The other directions of his Honor, in reference to the reservation of the surplus to Burgin, the debtor, after payment of the plaintiff's debts, and to the supposed disparity between those debts and the value of the property and debts assigned, we deem unexceptionable. They have the direct sanction of this Court, in Moore v. Collins, when first here,14 N.C. 126; and as far as these questions were involved, the opinion of the Court was unanimous. The express provision that such part of the estates conveyed, or their proceeds, as may not be necessary to discharge the debts should result to the maker of the deed, or be paid to him, can do no harm; for it is merely a work of supererogation to insert it, and the deed means the same thing, whether it have or have      (459) not that clause. So, with respect to the amount of property, it must be remembered that, as it cannot be ascertained what accidents may occur to diminish the perishable part of it, or lessen its value, or how old accounts will turn out upon collection, it is usual to convey more in mortgages or trust, by way of security, than it may be supposed will precisely meet the demand. It is, indeed, fair that the creditor should have ample security, and, therefore, it furnishes no conclusive argument of a dishonest purpose if the deed conveys property of value fully to cover the debts, under any and all contingencies that may be expected or reasonably apprehended. But it is equally true that, under pretense of securing a debt, the debtor may convey much more than necessary for that purpose, and really for the purpose of securing the use to *Page 346 
himself and baffling his other creditors. Hence, the question is one of intention; and, as such, it was in this case properly left to the jury, with the requisite explanations of the grounds of presumption in support of and against the deed. The jury found that there was no intention to cover the property from the debtor's other creditors, but that the sole intention was to secure the debts to the plaintiff. How they could have found otherwise we should be at a loss to say, since the case states that however much the property was at first supposed to exceed the debts, it has turned out in fact that, either from seizures by other creditors or the insolvency of the debtors, the plaintiff has been unable as yet to get his debts.

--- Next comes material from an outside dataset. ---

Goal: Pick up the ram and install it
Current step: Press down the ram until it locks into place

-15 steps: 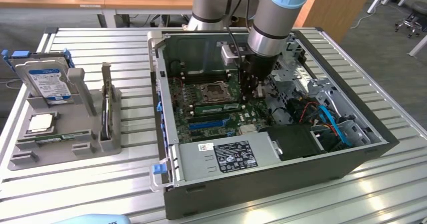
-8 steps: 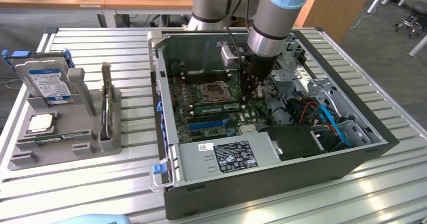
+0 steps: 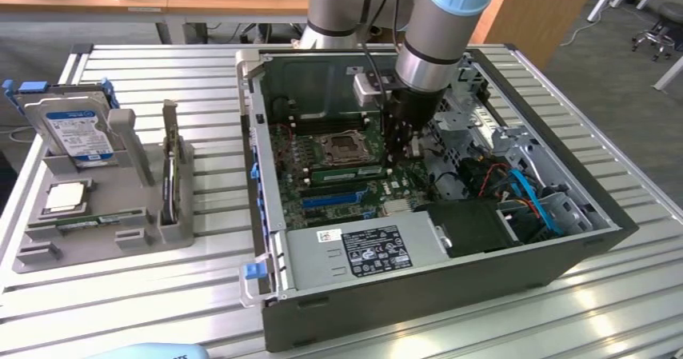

With respect to the delay in making the sale, and the circumstances that the plaintiff has not yet sold the furniture, and cannot sell the corn, which has been consumed, it is to be remarked that the present defendant sets up those objections with a bad grace, since he took the slave in the Spring of 1838, and this action was brought 1 May of that year, being four or five months before the plaintiff could have sold. But, clearly, the delay to sell, and the other circumstances subsequently occurring, cannot destroy the deed, if bona fide at first, unless the delay and the uses had of the property by the debtor were such as to give (460)  him a false credit, and hold him out to the world as the owner of the property; nothing like which is pretended.
Upon the whole, the case was fairly submitted to the jury upon every point on which it was material that body should pronounce on the intention of the parties.
PER CURIAM.                                              No error.